=== Data provided ===
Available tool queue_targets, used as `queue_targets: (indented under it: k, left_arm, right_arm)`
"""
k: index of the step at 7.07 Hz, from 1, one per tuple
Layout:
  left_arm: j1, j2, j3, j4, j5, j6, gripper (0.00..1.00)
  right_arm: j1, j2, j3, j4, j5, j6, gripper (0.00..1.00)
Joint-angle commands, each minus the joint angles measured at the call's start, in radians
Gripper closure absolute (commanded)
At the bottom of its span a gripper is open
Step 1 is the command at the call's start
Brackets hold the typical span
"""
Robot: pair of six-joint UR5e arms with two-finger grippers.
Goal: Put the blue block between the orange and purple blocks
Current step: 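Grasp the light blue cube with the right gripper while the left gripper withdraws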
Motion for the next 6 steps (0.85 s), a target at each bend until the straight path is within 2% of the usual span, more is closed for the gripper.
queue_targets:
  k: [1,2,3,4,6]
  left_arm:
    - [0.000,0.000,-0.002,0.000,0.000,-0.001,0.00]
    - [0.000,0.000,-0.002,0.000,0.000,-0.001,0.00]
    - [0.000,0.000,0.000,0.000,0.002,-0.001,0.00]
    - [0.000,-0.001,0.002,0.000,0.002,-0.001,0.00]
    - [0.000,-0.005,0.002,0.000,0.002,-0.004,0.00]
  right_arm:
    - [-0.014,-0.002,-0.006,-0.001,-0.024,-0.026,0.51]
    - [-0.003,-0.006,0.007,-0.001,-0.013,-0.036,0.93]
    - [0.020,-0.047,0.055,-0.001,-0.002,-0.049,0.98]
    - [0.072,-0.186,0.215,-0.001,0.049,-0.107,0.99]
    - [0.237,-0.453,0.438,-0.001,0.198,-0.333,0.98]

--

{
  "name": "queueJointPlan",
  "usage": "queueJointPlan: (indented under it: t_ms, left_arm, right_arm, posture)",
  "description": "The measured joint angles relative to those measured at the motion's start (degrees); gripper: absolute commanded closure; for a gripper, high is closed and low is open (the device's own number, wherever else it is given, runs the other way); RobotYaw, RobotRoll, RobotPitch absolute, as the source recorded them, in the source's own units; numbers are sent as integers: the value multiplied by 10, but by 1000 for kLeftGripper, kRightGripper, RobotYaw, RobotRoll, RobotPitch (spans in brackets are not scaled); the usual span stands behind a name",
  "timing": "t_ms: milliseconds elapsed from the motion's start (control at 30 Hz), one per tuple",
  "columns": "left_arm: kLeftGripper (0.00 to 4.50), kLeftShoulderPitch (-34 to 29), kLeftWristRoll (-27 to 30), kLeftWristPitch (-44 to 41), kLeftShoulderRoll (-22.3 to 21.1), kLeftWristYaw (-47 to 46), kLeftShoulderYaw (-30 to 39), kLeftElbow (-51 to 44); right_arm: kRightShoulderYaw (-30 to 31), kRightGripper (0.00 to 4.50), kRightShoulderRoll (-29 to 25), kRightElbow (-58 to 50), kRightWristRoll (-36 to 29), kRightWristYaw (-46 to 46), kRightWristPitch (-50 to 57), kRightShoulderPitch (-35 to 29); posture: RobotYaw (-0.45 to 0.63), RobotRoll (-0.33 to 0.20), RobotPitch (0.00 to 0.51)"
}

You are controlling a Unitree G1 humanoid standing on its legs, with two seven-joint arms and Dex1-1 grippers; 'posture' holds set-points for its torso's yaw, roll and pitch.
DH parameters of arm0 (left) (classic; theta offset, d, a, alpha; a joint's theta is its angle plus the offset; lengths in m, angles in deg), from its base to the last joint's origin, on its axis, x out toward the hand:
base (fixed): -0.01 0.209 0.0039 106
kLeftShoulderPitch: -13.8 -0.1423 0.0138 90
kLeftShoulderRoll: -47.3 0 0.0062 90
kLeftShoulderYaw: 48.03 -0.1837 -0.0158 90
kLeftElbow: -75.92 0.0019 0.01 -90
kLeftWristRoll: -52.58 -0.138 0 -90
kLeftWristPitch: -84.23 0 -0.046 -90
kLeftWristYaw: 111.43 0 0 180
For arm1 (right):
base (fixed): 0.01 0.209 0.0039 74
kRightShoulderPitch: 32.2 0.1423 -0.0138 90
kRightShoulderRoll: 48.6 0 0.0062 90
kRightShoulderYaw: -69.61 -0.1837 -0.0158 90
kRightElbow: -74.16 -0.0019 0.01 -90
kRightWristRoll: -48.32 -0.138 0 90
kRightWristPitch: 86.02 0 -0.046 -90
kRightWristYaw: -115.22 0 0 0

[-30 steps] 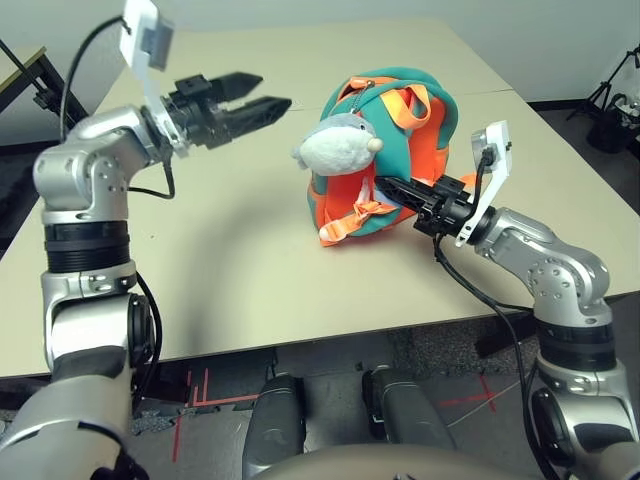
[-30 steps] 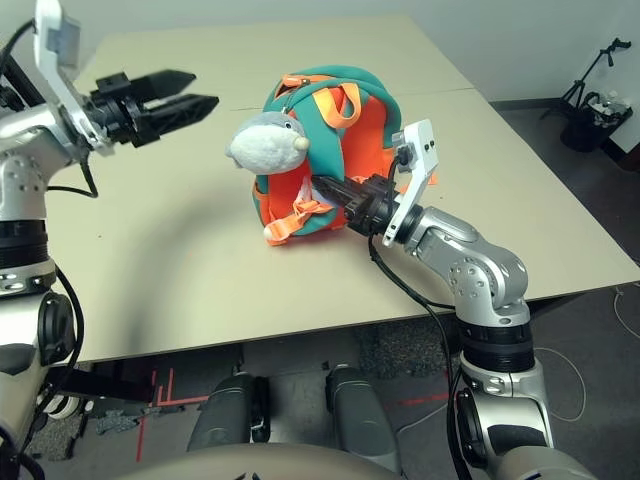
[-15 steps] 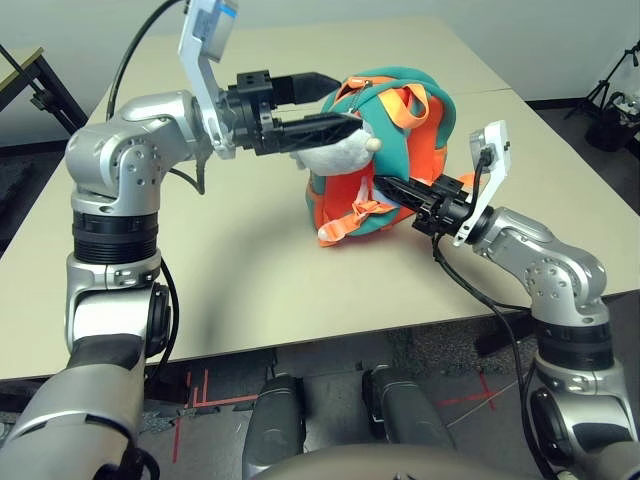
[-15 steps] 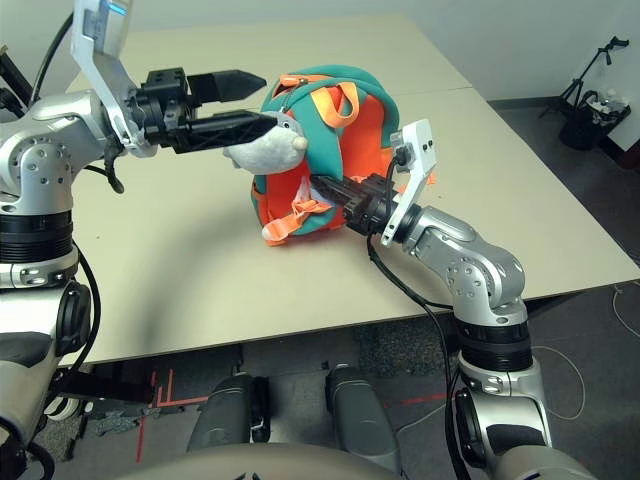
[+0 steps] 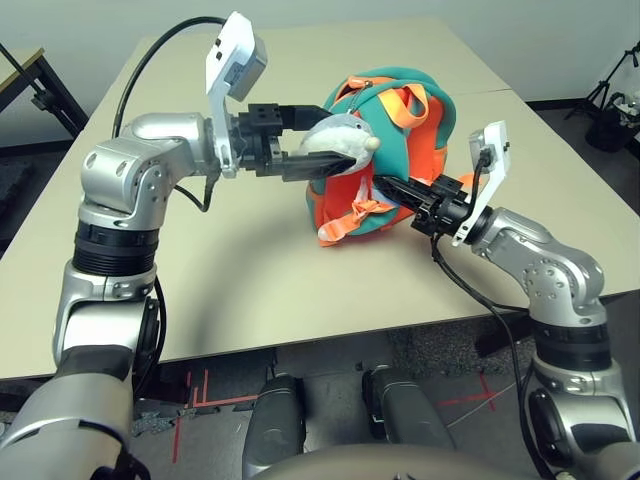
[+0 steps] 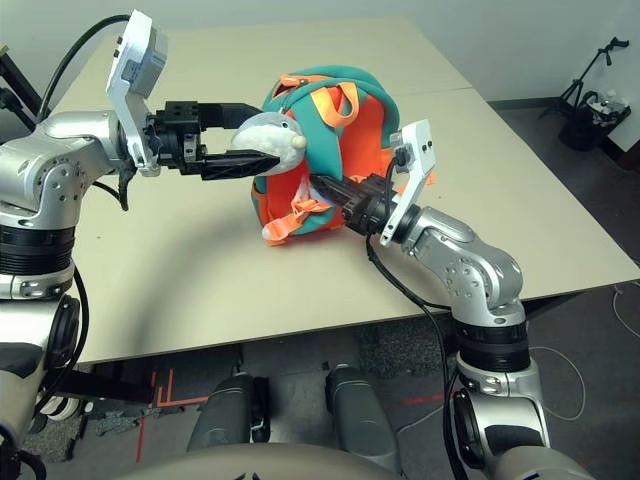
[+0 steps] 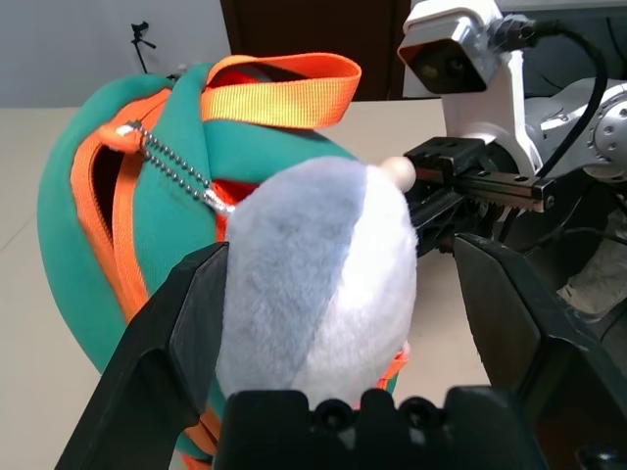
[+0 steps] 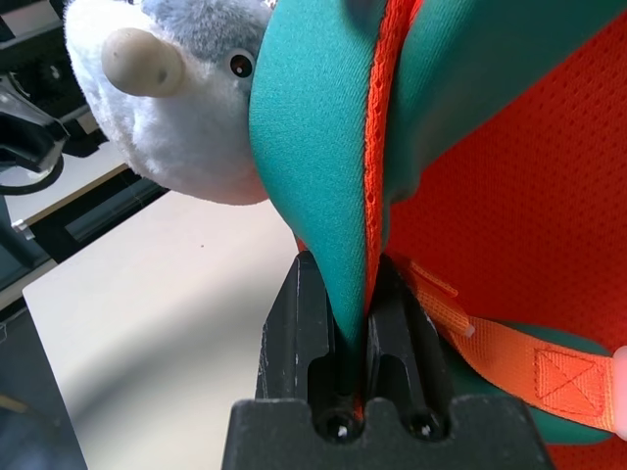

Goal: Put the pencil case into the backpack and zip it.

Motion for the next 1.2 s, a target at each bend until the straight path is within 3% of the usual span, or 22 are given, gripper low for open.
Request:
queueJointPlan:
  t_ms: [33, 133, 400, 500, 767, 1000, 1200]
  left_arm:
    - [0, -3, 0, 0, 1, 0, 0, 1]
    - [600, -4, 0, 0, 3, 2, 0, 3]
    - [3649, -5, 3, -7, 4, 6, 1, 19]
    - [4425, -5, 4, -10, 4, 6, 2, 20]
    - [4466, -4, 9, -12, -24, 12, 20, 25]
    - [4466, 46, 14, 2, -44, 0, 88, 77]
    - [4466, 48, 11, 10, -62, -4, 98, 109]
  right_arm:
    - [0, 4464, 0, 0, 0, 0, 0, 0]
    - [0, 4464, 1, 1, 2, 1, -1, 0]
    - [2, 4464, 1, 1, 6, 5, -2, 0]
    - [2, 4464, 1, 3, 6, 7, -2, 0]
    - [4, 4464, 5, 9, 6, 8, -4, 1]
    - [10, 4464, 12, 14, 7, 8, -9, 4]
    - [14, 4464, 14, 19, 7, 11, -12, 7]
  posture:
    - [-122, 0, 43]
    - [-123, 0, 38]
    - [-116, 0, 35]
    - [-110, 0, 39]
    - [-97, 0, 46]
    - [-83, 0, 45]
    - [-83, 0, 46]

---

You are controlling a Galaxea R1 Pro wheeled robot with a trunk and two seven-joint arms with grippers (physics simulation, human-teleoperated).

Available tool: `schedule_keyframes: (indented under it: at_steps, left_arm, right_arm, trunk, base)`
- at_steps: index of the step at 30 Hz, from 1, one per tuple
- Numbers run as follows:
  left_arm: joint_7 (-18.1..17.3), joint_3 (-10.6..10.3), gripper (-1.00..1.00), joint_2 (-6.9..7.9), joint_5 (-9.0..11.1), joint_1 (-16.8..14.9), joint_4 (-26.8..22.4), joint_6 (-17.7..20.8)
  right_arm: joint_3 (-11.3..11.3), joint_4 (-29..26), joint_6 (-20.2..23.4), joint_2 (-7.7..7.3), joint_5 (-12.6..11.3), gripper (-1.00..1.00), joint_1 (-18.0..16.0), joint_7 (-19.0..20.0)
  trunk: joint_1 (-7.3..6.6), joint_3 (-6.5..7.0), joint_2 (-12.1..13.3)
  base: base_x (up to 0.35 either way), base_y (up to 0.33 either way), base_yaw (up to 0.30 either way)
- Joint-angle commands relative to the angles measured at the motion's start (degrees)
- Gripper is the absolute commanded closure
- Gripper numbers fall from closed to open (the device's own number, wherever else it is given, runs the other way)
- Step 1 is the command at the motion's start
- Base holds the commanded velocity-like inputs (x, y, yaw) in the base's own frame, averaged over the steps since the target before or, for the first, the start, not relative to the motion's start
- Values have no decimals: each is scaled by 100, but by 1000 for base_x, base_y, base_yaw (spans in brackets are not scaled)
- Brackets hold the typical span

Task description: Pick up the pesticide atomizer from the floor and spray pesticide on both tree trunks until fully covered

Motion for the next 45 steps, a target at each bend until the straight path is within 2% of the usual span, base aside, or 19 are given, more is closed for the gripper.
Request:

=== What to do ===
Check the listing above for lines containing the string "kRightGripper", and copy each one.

=== Output ===
  "description": "The measured joint angles relative to those measured at the motion's start (degrees); gripper: absolute commanded closure; for a gripper, high is closed and low is open (the device's own number, wherever else it is given, runs the other way); RobotYaw, RobotRoll, RobotPitch absolute, as the source recorded them, in the source's own units; numbers are sent as integers: the value multiplied by 10, but by 1000 for kLeftGripper, kRightGripper, RobotYaw, RobotRoll, RobotPitch (spans in brackets are not scaled); the usual span stands behind a name",
  "columns": "left_arm: kLeftGripper (0.00 to 4.50), kLeftShoulderPitch (-34 to 29), kLeftWristRoll (-27 to 30), kLeftWristPitch (-44 to 41), kLeftShoulderRoll (-22.3 to 21.1), kLeftWristYaw (-47 to 46), kLeftShoulderYaw (-30 to 39), kLeftElbow (-51 to 44); right_arm: kRightShoulderYaw (-30 to 31), kRightGripper (0.00 to 4.50), kRightShoulderRoll (-29 to 25), kRightElbow (-58 to 50), kRightWristRoll (-36 to 29), kRightWristYaw (-46 to 46), kRightWristPitch (-50 to 57), kRightShoulderPitch (-35 to 29); posture: RobotYaw (-0.45 to 0.63), RobotRoll (-0.33 to 0.20), RobotPitch (0.00 to 0.51)"

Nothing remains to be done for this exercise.